(Records contained in a dataset)
--- START ---
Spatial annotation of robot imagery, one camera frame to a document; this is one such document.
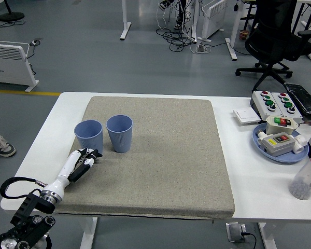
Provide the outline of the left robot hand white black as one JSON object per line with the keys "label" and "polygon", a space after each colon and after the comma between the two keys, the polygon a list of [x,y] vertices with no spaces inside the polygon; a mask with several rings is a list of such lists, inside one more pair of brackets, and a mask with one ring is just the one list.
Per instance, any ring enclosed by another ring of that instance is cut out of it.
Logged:
{"label": "left robot hand white black", "polygon": [[41,193],[63,199],[64,189],[70,182],[76,182],[80,179],[93,166],[96,159],[102,156],[97,149],[84,148],[73,151],[68,156],[55,181],[44,187]]}
--- END ---
Omit the pictures and restate the rest of the records verbatim.

__RESPONSE__:
Spatial annotation of robot imagery, one camera frame to a document; this is one such document.
Provide the outline of the left robot hand white black as one JSON object per line with the keys "label" and "polygon", a space after each colon and after the comma between the two keys, the polygon a list of [x,y] vertices with no spaces inside the polygon; a mask with several rings is a list of such lists, inside one more pair of brackets, and a mask with one ring is just the one list.
Per instance, any ring enclosed by another ring of that instance is cut out of it.
Logged:
{"label": "left robot hand white black", "polygon": [[41,193],[63,199],[64,189],[70,182],[76,182],[80,179],[93,166],[96,159],[102,156],[97,149],[84,148],[73,151],[68,156],[55,181],[44,187]]}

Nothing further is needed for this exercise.